=== What the task asks ===
Below is a listing; restate from it, character for character, the lines beginning at the line holding "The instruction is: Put" and ending at the line holding "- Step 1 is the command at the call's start", both included.

=== Data ===
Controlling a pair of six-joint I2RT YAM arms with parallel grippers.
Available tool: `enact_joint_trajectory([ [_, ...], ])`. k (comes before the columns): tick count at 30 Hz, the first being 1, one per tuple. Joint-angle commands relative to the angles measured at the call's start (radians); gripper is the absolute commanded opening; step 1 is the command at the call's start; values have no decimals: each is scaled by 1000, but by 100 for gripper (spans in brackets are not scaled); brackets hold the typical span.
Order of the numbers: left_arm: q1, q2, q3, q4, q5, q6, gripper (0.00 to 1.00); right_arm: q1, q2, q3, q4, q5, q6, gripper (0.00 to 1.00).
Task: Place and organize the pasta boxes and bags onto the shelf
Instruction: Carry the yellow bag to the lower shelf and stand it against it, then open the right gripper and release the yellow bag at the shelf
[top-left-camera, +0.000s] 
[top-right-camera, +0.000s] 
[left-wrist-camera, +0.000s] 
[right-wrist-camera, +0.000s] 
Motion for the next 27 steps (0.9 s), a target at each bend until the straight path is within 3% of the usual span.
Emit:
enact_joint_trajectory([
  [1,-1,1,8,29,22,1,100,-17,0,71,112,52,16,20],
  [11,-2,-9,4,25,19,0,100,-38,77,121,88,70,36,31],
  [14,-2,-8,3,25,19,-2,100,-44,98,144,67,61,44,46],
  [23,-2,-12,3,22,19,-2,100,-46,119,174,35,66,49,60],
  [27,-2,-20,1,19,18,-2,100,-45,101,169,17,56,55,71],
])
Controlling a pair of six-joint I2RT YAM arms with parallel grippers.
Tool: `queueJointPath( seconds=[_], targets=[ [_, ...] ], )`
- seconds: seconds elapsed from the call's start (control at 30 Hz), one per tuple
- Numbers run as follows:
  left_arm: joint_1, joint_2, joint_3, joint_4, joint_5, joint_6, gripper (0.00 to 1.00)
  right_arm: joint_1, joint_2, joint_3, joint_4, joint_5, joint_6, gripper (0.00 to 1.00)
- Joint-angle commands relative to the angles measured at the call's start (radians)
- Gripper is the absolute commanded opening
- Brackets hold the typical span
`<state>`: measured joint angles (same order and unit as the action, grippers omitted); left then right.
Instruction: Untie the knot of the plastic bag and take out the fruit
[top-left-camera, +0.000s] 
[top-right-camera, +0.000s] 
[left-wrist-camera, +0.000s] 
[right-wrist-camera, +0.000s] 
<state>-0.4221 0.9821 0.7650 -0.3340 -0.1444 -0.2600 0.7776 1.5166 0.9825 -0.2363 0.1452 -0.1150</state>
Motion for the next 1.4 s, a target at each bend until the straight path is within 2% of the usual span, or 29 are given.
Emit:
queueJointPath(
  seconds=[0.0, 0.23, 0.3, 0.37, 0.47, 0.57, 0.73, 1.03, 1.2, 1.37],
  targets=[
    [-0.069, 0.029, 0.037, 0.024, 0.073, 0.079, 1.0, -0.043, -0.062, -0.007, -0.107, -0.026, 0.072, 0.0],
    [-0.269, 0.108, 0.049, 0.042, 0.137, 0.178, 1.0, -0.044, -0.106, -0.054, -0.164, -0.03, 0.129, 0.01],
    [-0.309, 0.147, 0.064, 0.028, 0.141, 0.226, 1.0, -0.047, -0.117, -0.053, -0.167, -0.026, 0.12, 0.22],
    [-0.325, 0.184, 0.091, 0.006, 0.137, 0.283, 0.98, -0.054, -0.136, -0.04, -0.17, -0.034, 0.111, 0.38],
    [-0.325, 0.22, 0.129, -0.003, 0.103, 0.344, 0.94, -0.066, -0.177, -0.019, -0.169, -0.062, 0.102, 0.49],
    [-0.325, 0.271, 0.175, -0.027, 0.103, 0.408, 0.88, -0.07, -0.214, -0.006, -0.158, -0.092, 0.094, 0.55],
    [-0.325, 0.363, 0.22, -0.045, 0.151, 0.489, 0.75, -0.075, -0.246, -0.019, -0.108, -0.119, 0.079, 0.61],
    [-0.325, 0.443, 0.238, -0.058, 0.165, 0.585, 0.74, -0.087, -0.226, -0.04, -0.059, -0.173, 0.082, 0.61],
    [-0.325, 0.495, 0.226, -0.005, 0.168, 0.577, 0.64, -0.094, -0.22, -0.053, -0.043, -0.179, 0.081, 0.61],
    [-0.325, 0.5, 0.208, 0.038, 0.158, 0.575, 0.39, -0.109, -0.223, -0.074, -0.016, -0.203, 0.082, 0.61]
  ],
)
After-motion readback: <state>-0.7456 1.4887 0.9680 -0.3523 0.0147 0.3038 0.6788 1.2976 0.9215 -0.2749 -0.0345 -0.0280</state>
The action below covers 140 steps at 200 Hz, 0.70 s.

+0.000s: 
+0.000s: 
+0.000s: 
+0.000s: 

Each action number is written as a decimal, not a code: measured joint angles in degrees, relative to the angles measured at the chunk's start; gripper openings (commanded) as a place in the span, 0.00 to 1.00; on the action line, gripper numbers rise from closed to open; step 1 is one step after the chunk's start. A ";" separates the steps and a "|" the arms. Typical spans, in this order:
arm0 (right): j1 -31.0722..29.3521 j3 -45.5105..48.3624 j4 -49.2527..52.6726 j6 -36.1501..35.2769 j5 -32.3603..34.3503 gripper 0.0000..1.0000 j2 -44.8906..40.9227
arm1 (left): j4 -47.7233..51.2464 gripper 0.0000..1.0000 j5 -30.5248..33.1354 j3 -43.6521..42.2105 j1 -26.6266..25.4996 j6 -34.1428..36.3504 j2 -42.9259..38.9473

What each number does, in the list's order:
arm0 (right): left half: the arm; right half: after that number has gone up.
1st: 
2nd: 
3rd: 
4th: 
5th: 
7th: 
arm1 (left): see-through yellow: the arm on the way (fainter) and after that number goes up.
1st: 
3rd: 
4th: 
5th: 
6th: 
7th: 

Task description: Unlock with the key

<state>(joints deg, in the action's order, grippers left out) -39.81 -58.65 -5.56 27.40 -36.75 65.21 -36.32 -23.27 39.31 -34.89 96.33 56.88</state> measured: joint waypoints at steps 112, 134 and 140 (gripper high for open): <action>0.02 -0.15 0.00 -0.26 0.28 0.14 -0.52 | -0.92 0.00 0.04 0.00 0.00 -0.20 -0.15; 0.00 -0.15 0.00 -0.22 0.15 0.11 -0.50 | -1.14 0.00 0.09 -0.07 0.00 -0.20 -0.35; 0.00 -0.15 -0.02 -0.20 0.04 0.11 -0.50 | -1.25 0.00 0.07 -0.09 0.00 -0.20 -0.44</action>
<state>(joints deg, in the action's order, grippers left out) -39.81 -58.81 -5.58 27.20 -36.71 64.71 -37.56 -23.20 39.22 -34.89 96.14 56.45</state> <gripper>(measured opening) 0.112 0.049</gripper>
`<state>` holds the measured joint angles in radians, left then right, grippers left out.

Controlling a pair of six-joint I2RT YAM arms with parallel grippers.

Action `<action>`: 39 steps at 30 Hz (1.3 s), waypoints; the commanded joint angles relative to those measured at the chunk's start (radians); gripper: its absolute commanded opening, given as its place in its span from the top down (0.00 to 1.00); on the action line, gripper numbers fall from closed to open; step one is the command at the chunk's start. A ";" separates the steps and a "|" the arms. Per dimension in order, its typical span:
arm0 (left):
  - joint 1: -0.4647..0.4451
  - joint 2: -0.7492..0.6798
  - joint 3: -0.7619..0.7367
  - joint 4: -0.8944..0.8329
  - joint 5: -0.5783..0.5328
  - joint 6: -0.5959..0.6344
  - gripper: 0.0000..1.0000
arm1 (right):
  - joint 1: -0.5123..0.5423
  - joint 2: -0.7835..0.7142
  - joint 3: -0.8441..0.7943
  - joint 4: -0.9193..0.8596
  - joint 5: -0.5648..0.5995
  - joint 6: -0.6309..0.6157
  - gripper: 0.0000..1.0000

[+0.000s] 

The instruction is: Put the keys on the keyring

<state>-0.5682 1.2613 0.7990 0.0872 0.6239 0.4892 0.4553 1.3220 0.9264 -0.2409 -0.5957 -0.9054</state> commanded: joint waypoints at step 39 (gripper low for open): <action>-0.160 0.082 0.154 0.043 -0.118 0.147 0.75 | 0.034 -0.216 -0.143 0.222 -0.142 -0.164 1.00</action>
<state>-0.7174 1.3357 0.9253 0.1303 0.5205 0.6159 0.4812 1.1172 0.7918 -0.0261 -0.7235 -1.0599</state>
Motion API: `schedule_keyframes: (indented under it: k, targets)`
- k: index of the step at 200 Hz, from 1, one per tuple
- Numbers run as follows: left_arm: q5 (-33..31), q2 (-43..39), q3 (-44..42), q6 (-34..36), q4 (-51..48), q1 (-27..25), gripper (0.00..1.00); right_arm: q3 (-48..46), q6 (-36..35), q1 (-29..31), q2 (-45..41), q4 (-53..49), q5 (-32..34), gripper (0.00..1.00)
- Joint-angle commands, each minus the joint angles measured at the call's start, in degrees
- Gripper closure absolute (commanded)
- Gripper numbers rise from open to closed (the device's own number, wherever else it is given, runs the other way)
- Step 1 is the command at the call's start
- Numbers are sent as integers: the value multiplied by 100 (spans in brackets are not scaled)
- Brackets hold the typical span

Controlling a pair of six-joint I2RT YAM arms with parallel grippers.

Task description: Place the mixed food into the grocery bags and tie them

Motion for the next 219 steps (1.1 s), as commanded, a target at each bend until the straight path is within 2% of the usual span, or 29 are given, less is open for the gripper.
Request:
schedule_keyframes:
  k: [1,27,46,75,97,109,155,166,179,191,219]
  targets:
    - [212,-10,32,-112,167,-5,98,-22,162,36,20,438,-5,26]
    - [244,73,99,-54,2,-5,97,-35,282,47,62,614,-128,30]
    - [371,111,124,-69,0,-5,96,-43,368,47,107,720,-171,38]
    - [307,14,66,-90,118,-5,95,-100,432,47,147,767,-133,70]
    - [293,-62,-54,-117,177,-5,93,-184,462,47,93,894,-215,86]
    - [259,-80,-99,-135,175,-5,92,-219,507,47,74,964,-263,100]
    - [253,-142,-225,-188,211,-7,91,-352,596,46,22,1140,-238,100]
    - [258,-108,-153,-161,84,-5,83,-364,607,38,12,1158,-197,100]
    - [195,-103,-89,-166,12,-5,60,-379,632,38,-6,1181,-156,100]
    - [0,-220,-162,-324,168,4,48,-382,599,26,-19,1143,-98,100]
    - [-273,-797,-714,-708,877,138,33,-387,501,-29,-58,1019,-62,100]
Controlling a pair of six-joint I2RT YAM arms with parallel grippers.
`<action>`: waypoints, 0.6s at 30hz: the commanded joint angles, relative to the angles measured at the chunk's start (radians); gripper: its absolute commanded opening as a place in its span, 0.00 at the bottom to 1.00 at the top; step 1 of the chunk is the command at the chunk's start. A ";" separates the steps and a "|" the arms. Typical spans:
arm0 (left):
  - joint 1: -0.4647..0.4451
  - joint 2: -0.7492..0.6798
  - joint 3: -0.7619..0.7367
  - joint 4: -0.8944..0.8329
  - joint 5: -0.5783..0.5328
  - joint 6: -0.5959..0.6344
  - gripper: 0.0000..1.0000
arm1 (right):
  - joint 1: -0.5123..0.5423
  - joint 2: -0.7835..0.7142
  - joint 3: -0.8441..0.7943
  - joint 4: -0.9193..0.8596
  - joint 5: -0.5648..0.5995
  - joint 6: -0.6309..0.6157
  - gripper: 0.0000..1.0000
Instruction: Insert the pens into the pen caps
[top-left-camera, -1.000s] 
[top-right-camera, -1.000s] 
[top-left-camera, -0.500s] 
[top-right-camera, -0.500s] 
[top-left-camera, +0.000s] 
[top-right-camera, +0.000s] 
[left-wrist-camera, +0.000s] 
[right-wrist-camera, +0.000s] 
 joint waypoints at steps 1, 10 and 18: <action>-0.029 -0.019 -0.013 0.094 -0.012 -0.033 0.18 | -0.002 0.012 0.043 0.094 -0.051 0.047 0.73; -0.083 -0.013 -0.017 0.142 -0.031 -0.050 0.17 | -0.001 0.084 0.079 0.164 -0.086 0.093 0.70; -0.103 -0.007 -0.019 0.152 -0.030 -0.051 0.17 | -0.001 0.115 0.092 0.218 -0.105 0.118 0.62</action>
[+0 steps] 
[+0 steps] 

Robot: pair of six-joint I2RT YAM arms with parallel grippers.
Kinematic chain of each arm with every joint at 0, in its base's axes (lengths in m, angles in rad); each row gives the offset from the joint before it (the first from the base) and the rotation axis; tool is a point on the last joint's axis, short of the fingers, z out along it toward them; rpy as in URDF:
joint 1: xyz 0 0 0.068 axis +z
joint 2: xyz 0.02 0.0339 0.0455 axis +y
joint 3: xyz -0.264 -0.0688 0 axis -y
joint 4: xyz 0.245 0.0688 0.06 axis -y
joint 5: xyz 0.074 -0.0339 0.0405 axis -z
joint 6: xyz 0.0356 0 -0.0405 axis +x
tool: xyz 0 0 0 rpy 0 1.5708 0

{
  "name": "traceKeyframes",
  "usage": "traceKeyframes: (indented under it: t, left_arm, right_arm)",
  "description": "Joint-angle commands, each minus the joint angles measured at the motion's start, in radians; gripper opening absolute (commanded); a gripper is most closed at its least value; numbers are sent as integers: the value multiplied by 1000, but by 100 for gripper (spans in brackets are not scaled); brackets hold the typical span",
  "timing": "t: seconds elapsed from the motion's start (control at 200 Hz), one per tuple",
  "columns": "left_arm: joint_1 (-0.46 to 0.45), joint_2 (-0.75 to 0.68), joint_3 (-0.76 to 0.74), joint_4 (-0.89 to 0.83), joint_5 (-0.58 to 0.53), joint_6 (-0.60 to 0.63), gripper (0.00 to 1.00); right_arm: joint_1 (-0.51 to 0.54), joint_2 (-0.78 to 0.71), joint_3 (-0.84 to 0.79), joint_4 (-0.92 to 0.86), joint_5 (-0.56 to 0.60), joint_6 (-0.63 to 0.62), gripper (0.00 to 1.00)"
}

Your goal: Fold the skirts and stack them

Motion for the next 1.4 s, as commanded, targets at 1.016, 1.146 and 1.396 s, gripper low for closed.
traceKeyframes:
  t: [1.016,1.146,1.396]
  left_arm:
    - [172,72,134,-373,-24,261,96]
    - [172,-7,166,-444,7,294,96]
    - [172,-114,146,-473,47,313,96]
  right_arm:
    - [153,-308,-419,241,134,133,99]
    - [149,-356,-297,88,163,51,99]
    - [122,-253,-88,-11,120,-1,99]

=== Exercise output ===
The instruction is: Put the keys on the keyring

<state>-0.5682 1.2613 0.7990 0.0872 0.6239 0.4892 0.4553 1.3220 0.9264 -0.2409 -0.5957 -0.9054</state> commanded: joint waypoints at step 39 (gripper low for open): <action>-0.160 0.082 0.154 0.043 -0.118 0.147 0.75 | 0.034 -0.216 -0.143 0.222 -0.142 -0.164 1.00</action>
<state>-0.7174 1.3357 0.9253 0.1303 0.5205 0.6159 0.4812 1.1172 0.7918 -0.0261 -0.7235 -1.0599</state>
Motion API: `schedule_keyframes: (indented under it: k, targets)`
- k: index of the step at 200 Hz, from 1, one per tuple
- Numbers run as follows: left_arm: q5 (-33..31), q2 (-43..39), q3 (-44..42), q6 (-34..36), q4 (-51..48), q1 (-27..25), gripper (0.00..1.00); right_arm: q3 (-48..46), q6 (-36..35), q1 (-29..31), q2 (-45..41), q4 (-53..49), q5 (-32..34), gripper (0.00..1.00)
- Joint-angle commands, each minus the joint angles measured at the call's start, in degrees
- Gripper closure absolute (commanded)
- Gripper numbers rise from open to closed (the device's own number, wherever else it is given, runs the other way)
- Step 1 is the command at the call's start

Work on this exercise has concluded.